What the task requires
Quote the whole listing verbatim.

BEGIN Source information

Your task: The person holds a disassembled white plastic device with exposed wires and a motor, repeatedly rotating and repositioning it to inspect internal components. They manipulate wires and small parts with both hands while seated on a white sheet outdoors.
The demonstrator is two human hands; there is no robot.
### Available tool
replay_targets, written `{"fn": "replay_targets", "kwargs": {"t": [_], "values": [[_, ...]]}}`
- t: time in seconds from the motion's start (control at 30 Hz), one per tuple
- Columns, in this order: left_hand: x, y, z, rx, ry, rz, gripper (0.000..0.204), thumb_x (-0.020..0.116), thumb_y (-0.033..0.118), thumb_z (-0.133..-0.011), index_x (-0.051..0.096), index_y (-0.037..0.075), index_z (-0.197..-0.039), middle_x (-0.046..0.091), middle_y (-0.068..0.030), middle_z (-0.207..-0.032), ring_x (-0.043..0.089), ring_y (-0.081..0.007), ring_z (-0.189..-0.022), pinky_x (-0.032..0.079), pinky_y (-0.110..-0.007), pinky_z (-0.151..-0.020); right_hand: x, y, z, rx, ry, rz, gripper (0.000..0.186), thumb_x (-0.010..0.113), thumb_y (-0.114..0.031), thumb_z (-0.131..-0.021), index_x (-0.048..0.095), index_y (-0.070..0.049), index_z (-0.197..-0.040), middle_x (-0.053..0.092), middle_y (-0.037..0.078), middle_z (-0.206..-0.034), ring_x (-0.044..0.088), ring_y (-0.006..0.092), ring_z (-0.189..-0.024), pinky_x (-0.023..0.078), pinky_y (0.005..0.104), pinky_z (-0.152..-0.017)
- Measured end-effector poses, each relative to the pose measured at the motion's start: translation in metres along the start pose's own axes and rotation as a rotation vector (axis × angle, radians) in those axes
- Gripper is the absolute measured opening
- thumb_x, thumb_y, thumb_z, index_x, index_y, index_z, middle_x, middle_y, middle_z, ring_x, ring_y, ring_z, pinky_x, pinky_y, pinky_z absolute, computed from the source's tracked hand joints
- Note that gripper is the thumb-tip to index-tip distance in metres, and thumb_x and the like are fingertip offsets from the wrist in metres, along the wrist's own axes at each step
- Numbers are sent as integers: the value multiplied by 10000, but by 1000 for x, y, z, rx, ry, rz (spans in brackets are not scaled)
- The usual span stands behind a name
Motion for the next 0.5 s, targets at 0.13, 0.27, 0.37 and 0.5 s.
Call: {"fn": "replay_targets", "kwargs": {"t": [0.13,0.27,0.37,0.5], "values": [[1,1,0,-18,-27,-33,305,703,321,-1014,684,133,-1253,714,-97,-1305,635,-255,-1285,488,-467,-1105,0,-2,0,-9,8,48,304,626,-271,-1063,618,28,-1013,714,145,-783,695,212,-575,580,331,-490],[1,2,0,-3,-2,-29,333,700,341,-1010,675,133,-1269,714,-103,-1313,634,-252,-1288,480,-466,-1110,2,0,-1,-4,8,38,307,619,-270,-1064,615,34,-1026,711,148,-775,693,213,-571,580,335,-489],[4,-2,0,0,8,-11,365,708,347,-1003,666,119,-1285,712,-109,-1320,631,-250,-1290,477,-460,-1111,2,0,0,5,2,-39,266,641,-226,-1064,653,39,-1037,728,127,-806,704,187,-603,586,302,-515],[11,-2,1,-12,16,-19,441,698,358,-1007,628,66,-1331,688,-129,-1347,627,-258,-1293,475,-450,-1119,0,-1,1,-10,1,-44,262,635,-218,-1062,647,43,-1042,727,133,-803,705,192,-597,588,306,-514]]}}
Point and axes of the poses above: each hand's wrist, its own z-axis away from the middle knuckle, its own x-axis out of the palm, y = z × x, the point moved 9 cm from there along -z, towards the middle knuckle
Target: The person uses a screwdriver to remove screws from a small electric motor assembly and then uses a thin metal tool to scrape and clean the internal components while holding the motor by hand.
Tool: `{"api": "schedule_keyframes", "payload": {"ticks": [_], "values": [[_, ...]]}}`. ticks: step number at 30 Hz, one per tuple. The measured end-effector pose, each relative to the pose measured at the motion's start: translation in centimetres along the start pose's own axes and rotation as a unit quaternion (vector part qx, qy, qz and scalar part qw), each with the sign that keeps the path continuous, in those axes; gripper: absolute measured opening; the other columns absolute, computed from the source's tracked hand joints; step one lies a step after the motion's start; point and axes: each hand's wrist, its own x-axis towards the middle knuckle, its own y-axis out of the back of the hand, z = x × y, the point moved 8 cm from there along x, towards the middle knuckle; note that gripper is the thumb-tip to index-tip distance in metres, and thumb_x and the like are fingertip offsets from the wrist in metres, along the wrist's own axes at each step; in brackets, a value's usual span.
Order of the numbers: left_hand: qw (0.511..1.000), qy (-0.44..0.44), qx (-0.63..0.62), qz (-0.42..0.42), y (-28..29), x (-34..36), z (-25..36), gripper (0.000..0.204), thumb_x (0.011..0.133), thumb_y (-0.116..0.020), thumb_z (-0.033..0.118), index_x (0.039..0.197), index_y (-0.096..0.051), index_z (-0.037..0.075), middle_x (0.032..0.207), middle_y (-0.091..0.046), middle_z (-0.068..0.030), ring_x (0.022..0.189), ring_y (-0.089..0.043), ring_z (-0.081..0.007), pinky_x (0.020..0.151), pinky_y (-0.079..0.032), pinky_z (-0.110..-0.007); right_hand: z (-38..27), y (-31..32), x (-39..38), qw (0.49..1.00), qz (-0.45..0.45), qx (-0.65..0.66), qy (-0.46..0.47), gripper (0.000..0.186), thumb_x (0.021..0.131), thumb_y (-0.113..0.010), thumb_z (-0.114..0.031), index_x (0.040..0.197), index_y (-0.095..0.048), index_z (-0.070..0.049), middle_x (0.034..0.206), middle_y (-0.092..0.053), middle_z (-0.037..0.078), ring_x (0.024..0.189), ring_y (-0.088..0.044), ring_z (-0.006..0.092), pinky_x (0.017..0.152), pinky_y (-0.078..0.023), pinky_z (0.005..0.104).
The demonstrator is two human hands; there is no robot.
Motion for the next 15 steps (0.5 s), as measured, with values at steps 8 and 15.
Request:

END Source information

Exercise solution
Your task: The person holds a disassembled white plastic device with exposed wires and a motor, repeatedly rotating and repositioning it to inspect internal components. They manipulate wires and small parts with both hands while seated on a white sheet outdoors.
The demonstrator is two human hands; there is no robot.
### Available tool
replay_targets, written `{"fn": "replay_targets", "kwargs": {"t": [_], "values": [[_, ...]]}}`
- t: time in seconds from the motion's start (control at 30 Hz), one per tuple
- Columns, in this order: left_hand: x, y, z, rx, ry, rz, gripper (0.000..0.204), thumb_x (-0.020..0.116), thumb_y (-0.033..0.118), thumb_z (-0.133..-0.011), index_x (-0.051..0.096), index_y (-0.037..0.075), index_z (-0.197..-0.039), middle_x (-0.046..0.091), middle_y (-0.068..0.030), middle_z (-0.207..-0.032), ring_x (-0.043..0.089), ring_y (-0.081..0.007), ring_z (-0.189..-0.022), pinky_x (-0.032..0.079), pinky_y (-0.110..-0.007), pinky_z (-0.151..-0.020); right_hand: x, y, z, rx, ry, rz, gripper (0.000..0.186), thumb_x (-0.010..0.113), thumb_y (-0.114..0.031), thumb_z (-0.131..-0.021), index_x (-0.048..0.095), index_y (-0.070..0.049), index_z (-0.197..-0.040), middle_x (-0.053..0.092), middle_y (-0.037..0.078), middle_z (-0.206..-0.034), ring_x (-0.044..0.088), ring_y (-0.006..0.092), ring_z (-0.189..-0.024), pinky_x (-0.023..0.078), pinky_y (0.005..0.104), pinky_z (-0.152..-0.017)
- Measured end-effector poses, each relative to the pose measured at the motion's start: translation in metres along the start pose's own axes and rotation as a rotation vector (axis × angle, radians) in those axes
- Gripper is the absolute measured opening
- thumb_x, thumb_y, thumb_z, index_x, index_y, index_z, middle_x, middle_y, middle_z, ring_x, ring_y, ring_z, pinky_x, pinky_y, pinky_z absolute, computed from the source's tracked hand joints
- Note that gripper is the thumb-tip to index-tip distance in metres, and thumb_x and the like are fingertip offsets from the wrist in metres, along the wrist's own axes at each step
- Numbers are sent as integers: the value multiplied by 10000, but by 1000 for x, y, z, rx, ry, rz (spans in brackets are not scaled)
- The usual span stands behind a name
Motion for the next 0.5 s, targets at 0.13, 0.27, 0.37 and 0.5 s.
Call: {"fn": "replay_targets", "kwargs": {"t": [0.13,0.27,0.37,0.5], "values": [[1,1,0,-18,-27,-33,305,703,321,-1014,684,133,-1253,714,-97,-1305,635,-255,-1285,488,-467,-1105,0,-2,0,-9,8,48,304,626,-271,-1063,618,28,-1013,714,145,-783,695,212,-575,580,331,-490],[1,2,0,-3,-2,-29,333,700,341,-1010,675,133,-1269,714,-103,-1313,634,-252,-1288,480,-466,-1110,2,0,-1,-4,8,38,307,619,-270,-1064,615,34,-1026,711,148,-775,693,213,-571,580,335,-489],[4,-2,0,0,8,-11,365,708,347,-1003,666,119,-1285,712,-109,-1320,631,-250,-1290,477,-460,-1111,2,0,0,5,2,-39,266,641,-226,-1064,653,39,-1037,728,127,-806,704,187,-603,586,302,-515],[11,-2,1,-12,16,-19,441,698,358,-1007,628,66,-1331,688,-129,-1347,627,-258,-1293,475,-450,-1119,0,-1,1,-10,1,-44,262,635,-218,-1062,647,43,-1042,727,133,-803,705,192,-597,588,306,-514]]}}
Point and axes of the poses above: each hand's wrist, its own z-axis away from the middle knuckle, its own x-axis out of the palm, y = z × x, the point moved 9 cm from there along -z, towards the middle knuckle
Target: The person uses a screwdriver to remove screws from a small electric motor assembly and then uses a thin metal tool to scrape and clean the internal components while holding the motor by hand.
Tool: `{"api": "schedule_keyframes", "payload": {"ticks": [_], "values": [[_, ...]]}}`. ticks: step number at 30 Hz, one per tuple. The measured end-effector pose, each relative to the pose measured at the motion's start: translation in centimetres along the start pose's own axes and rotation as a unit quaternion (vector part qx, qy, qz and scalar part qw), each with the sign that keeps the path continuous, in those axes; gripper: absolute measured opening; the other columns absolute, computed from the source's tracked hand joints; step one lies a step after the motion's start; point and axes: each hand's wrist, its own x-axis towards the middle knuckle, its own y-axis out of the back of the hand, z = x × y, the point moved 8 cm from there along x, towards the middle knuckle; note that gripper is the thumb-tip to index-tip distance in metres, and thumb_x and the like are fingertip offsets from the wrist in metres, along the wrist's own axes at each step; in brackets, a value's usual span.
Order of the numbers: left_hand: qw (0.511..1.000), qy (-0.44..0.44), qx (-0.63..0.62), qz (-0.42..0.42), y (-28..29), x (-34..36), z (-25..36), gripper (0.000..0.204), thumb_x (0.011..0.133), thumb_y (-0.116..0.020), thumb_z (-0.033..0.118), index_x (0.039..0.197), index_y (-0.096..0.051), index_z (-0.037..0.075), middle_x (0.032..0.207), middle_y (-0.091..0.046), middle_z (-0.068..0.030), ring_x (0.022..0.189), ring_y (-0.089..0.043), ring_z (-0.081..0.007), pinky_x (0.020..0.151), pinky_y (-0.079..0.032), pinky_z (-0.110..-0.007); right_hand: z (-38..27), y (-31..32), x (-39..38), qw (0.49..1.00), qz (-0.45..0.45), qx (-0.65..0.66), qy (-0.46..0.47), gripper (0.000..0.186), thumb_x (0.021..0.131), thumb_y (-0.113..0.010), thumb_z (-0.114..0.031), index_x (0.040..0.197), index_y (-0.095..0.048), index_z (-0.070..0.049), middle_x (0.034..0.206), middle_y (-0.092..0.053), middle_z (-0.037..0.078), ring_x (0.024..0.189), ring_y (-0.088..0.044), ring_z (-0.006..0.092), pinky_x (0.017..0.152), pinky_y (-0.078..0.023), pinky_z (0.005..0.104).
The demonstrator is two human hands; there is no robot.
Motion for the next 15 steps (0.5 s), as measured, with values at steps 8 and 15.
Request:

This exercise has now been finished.